● **TASK TO CARRY OUT**
The lines you return should be those containing the string "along", taken from the data below.

++++ MATERIAL PROVIDED ++++

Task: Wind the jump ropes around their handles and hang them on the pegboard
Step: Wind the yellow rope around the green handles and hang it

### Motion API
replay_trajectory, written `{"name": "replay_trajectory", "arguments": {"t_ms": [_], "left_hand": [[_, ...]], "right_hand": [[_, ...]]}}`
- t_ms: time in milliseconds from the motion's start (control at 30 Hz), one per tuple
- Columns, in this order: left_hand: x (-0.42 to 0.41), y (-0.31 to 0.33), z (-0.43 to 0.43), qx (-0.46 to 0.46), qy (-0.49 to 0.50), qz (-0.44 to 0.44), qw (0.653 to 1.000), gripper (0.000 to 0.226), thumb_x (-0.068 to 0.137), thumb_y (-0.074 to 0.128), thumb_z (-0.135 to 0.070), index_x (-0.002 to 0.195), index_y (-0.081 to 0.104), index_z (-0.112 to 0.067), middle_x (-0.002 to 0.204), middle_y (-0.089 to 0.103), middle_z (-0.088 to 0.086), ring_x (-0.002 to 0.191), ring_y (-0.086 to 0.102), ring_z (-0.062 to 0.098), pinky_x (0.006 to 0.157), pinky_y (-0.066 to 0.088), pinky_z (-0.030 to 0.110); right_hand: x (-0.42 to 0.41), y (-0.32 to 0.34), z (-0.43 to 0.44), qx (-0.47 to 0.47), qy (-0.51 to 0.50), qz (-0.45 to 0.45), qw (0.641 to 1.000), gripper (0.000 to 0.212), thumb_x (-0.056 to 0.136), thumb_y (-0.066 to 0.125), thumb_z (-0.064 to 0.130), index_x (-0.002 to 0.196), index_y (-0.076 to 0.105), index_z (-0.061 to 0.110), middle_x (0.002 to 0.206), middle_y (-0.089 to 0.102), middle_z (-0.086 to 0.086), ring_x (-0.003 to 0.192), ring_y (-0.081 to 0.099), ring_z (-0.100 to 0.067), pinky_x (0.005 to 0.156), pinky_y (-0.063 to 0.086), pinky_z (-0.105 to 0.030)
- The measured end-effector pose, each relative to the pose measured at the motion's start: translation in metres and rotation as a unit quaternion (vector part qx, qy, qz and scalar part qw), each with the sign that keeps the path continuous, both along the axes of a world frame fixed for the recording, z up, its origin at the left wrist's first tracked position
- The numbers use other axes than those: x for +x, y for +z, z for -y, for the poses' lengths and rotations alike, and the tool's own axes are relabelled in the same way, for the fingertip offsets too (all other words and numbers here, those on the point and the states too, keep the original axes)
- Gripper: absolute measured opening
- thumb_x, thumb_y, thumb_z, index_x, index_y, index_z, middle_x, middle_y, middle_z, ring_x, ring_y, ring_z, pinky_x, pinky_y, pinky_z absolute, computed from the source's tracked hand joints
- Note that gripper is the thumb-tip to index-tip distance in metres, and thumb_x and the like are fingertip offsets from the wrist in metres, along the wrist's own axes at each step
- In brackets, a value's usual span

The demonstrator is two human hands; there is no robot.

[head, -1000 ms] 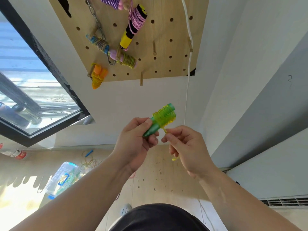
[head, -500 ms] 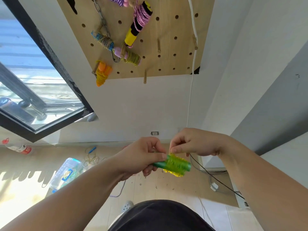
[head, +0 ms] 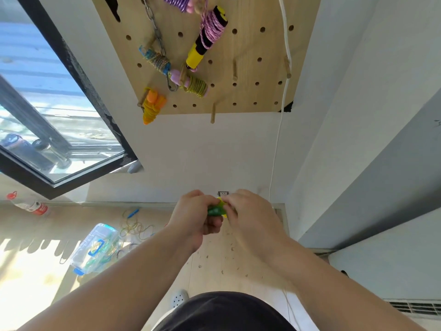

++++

● **RESPONSE TO THE EXERCISE**
- The measured end-effector pose, each relative to the pose measured at the motion's start: translation in metres and rotation as a unit quaternion (vector part qx, qy, qz and scalar part qw), each with the sign that keeps the path continuous, both along the axes of a world frame fixed for the recording, z up, its origin at the left wrist's first tracked position
- Note that gripper is the thumb-tip to index-tip distance in metres, and thumb_x and the like are fingertip offsets from the wrist in metres, along the wrist's own axes at each step

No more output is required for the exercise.